Diketahui, Komite Nasional Keselamatan Transportasi (KNKT) telah terjadi memberikan beberapa orang rekomendasi peningkatan keselamatan terhadap Kementerian Perhubungan sebagai regulator di tempat bidang keselamatan transportasi, di dalam mana salah satunya adalah pemberantasan truk ODOL.
Rekomendasi pertama adalah, meningkatkan pembinaan (perencanaan, pengaturan, pengendalian, pengawasan) lalu penindakan terhadap kegiatan angkutan orang juga juga angkutan barang yang dimaksud tidaklah memiliki izin resmi juga mendelegasikan sebagian kewenangan pembinaan kemudian penindakan pada tempat terhadap kegiatan angkutan orang juga angkutan barang yang digunakan bukan memiliki izin resmi.
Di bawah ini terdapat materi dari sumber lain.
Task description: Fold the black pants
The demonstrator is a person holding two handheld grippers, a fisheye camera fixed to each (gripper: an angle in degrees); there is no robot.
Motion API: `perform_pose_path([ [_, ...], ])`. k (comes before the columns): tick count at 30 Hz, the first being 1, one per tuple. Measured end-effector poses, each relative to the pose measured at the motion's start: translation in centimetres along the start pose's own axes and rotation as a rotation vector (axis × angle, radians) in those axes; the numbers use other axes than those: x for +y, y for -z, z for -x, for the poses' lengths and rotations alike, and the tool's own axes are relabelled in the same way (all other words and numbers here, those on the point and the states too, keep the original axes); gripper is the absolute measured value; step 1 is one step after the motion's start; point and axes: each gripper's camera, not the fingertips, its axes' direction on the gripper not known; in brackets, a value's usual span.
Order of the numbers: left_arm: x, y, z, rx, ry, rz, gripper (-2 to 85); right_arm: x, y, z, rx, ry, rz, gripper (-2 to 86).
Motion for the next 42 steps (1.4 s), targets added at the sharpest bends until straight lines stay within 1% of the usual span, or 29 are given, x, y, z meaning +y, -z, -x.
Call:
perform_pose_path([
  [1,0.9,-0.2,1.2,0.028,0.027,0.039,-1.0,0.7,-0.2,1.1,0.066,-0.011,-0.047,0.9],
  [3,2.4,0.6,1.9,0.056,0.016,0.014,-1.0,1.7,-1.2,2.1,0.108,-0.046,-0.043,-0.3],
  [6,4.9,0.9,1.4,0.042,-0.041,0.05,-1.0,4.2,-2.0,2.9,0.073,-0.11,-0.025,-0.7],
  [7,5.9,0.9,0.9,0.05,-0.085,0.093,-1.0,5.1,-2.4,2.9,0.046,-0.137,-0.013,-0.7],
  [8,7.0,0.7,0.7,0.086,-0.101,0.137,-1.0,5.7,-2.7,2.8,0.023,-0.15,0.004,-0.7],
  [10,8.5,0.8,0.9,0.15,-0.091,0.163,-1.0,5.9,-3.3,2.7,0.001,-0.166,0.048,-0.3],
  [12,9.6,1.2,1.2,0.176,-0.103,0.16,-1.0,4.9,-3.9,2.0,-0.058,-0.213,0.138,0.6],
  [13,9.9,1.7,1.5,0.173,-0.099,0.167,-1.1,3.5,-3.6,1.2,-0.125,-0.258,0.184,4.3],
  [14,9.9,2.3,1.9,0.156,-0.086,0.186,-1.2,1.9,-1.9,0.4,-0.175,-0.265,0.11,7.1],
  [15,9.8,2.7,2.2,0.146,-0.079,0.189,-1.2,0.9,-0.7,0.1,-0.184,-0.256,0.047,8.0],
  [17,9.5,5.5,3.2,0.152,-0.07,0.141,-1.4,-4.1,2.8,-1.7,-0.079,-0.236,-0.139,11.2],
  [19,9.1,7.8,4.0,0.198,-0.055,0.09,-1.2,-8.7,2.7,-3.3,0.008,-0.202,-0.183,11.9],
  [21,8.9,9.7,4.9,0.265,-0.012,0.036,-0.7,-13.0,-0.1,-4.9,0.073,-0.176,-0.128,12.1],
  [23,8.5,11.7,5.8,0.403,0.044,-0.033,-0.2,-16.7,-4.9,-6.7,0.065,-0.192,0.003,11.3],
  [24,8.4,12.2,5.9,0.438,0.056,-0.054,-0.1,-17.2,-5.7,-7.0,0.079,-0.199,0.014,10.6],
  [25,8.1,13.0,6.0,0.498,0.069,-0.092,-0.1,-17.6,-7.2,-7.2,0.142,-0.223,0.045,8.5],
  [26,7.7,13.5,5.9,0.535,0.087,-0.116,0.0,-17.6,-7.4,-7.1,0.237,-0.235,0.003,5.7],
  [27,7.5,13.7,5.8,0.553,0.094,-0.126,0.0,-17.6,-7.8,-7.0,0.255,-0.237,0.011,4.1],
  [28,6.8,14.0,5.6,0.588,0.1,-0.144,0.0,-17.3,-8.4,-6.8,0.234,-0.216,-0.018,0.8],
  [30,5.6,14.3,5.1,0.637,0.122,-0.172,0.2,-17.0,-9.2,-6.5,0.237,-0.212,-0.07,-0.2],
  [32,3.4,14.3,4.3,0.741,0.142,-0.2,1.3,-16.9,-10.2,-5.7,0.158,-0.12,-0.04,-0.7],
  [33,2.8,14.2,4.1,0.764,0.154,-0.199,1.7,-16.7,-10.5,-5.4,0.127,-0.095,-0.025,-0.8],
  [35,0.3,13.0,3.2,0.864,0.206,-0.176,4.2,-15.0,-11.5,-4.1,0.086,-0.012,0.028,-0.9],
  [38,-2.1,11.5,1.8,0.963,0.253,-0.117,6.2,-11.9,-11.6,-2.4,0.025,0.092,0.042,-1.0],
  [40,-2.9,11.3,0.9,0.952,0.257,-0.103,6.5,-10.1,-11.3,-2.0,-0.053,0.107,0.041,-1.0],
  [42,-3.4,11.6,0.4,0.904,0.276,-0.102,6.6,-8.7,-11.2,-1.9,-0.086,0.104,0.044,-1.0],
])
Kedua, peningkatan pembinaan dan juga penindakan terhadap setiap pemilik kendaraan wajib uji berkala yang digunakan bukan melaksanakan uji berkala.
Ketiga, menyempurnakan dan juga menyusun aturan turunan dari Peraturan Menteri No 19 Tahun 2021 tentang Pengujian Berkala Kendaraan Bermotor yang digunakan mengatur tentang Pedoman dan juga Tata Cara Pengujian Berkala. Keempat, menginisiasi pembentukan Diskusi Khusus Pemberantasan ODOL yang melibatkan seluruh lembaga/kementerian yang dimaksud terkait di area bidang keselamatan jalan, infrastruktur jalan, keamanan, hukum, perindustrian, sosial, perdagangan, urusan politik dan juga perekonomian.